Кин и Зери, держась за руки, поднялись на сцену. Кинтаро, отпустив руку девушки, повернулся к ней лицом, неловко кашлянул и стал на одно колено. Далее он с лёгким замешательством достал из кармана маленькую тёмно-красную коробочку, открыл её и поднял над собой. Там, на мягкой подушке, возлежало золотое колечко, украшенное рубином.
— Д-дорогая З-Зери, — нервно начал Кинтаро. — Я п-рошу стать тебя м-моей ж… женою и разделить со мною и радость, и горе и всё этакое! В общем, выходи за меня, Зери!
Среди девушек послышались радостные перешёптывание и вздохи, а те, кто знал и Кинтаро и Зери, с облегчением вздохнули, возведя глаза к потолку. Девушка нежно улыбнулась и робко, но уверенно ответила:
— Да, я согласна.
Сияющий Кинтаро аккуратно вынул свободной рукой из футляра кольцо и направил его навстречу безымянному пальцу Зери. Как только кольцо было надето, смущённый Кин посмотрел в глаза не менее смущённой Зери, решительно поднялся, обнял её и страстно поцеловал. Зери не стала сопротивляться и с не меньшей искренностью обняла его, отдаваясь поцелую.

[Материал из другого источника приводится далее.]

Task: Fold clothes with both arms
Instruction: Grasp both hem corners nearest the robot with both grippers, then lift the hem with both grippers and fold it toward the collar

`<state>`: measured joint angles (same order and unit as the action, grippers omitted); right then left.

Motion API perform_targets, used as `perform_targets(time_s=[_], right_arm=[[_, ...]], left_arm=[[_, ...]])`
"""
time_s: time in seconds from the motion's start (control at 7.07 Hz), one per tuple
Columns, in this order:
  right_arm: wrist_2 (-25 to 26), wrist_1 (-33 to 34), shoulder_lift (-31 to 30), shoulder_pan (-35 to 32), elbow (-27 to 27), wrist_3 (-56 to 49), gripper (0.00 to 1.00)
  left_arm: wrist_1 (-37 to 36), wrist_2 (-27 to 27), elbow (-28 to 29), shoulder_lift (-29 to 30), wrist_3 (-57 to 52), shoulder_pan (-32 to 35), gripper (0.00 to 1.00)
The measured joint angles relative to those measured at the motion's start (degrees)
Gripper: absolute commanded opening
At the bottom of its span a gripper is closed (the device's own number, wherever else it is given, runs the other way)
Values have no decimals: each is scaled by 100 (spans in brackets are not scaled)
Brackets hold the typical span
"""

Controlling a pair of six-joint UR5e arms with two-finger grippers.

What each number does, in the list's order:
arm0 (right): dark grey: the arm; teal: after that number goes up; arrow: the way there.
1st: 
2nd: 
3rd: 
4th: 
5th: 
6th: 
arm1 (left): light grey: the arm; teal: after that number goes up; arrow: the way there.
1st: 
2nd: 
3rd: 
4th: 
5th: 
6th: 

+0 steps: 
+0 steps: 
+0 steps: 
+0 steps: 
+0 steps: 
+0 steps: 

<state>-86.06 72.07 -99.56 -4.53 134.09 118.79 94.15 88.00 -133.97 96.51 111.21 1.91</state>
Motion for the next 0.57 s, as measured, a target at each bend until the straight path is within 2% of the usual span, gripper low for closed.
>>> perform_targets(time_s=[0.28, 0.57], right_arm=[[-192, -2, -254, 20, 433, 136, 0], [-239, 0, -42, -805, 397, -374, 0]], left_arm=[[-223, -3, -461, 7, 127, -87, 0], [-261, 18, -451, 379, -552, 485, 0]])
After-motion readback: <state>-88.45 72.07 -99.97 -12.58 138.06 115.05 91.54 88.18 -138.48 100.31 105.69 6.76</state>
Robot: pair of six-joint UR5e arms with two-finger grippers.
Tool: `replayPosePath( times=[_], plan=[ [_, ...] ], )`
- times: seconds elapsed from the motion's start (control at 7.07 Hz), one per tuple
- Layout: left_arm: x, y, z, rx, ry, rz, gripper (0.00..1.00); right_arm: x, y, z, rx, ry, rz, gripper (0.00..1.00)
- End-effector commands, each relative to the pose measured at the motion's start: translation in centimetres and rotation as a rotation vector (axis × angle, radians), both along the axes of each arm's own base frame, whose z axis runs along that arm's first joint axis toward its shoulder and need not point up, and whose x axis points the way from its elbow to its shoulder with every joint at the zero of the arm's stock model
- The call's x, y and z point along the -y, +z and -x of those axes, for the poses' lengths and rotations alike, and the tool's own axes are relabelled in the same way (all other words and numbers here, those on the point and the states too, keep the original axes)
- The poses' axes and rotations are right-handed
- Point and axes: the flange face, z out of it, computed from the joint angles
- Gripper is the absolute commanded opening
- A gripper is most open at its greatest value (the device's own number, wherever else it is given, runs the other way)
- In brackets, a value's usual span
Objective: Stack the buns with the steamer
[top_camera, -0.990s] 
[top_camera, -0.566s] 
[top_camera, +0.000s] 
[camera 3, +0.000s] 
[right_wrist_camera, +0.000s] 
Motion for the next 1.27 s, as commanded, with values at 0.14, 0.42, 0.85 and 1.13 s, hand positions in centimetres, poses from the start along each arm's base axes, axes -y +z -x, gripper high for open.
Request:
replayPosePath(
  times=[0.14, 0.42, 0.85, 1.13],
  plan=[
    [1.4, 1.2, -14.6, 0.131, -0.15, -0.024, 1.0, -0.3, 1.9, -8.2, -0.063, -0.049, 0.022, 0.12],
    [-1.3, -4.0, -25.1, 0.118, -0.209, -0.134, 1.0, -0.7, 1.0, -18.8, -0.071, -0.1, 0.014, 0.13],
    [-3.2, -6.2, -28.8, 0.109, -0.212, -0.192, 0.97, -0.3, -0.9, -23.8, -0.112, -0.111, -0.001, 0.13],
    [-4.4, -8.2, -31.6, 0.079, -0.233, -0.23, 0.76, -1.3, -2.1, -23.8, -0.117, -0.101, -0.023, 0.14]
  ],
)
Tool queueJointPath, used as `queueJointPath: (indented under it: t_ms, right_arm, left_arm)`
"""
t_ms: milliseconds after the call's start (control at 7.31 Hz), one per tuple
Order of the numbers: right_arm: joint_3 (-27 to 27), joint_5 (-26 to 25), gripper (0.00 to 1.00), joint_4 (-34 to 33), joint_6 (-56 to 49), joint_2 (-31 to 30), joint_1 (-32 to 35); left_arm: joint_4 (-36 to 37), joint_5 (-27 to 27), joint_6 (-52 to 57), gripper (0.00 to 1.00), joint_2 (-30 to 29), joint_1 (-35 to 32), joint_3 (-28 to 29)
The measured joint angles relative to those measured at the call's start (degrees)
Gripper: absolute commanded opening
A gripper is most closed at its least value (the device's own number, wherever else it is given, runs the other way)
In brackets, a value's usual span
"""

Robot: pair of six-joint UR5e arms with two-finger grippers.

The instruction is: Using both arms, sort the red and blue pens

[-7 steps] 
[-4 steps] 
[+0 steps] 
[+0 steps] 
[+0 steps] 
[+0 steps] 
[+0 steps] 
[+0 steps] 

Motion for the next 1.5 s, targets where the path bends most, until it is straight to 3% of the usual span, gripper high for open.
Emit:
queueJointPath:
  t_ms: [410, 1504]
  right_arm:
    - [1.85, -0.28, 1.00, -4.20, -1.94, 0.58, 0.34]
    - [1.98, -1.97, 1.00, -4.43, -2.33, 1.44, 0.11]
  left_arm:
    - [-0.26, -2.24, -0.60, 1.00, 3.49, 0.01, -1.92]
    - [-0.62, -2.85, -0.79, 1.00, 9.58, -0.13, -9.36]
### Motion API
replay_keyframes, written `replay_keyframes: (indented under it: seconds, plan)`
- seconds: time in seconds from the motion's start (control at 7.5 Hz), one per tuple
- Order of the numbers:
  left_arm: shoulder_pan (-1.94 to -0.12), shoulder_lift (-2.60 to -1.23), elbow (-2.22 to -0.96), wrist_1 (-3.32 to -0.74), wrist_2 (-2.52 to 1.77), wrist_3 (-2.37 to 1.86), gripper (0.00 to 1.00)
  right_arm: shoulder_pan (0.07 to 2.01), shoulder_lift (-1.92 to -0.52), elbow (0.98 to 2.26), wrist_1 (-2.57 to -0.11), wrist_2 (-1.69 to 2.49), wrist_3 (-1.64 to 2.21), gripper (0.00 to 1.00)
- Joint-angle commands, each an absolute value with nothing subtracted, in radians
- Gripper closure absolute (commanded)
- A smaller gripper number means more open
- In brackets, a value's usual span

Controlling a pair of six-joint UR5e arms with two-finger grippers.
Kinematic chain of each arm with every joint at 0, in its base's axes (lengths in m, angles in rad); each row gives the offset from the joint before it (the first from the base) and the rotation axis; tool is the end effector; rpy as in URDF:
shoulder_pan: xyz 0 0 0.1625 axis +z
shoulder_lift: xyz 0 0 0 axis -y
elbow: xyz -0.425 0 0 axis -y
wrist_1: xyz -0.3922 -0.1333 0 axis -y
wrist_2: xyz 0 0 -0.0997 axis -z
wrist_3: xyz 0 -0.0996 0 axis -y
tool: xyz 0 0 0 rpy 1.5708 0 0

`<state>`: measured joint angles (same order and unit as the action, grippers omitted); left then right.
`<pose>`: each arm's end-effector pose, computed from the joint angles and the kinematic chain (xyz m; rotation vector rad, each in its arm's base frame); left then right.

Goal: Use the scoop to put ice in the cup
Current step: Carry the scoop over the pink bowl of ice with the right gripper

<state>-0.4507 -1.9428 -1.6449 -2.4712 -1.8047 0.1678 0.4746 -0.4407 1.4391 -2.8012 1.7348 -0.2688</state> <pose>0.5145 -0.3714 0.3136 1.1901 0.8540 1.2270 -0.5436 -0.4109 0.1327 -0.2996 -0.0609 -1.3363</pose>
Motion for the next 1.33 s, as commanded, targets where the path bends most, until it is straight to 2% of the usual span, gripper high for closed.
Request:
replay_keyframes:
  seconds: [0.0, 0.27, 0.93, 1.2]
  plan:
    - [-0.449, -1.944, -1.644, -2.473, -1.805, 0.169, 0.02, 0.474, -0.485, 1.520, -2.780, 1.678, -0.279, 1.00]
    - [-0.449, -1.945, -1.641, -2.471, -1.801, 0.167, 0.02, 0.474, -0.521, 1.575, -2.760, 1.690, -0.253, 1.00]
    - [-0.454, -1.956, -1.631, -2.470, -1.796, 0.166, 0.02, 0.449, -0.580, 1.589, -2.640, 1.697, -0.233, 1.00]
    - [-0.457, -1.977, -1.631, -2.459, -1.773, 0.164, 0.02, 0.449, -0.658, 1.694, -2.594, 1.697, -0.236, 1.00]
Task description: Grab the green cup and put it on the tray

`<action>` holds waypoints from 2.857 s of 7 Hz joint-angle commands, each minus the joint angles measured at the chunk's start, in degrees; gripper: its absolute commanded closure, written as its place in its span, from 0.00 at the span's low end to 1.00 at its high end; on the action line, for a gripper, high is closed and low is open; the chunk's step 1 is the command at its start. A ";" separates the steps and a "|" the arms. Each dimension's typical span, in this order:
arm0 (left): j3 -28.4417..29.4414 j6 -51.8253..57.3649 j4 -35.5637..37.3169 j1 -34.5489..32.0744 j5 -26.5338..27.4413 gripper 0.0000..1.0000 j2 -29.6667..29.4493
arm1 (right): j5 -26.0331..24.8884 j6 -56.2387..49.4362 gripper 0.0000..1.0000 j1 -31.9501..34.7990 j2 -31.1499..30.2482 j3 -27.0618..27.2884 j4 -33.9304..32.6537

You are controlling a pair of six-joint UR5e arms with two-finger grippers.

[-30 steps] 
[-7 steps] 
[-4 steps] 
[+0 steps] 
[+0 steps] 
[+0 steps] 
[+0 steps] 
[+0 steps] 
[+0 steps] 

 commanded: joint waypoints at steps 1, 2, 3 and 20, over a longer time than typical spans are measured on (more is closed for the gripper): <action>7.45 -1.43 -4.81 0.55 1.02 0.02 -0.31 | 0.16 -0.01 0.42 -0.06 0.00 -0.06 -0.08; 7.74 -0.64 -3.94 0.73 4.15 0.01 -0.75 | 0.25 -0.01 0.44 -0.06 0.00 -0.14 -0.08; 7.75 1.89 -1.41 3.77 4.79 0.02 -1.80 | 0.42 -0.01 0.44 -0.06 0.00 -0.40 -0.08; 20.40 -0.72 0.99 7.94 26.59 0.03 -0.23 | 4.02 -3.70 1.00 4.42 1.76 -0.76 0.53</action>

Среди почти всех девушек прошла волна восторженного визга. Их мужья и отцы вежливо захлопали в ладоши, слегка улыбаясь, а в их глазах читалась тень ностальгии. Ну, а те, кто знал Кинтаро и Зери ближе прочих, громко кричали: «Ну, наконец-то!» или: «Давно пора уже было вам сойтись». Чуви при этом поднялся, вяло хлопая в ладоши, нашёл взглядом насупившихся Ти и Ти, и крикнул им, скалясь:
— Ну что, сукины дети, я выиграл пари! Так что завтра жду выплату!
Эн, злобно сверкнув глазами, показал ему средний палец, который тут же схватила Хоппер и в одно мгновение выкрутила ему руку, а чтобы он болезненно не ругался, оглушила его, ударив по затылку и отдав на попечение Ти. Тяжело вздохнув, она развела руками, посмотрев в сторону Чуви. Дэвид в этом время, вяло хлопал в ладоши, всматриваясь во всё ещё целующихся Кинтаро и Зери. Он поражался тому, что эти двое, будучи далеко не красивыми людьми, по меркам большинства, в этот момент казались ослепительно прекрасными в своей чистой и искренней любви. И Шепард понял: не смотря на то, что этот день выдался, по его мнению, раздражающим, и всё сегодня шло против его воли, в конце концов, он начал проникаться этими людьми и их маленькими радостями. Он так и не смог поговорить ни с госпожой Яирам, ни с господином Риши, но почему-то совершенно об этом не жалел, а решение покинуть «Параллель» теперь ему казалось несущественным.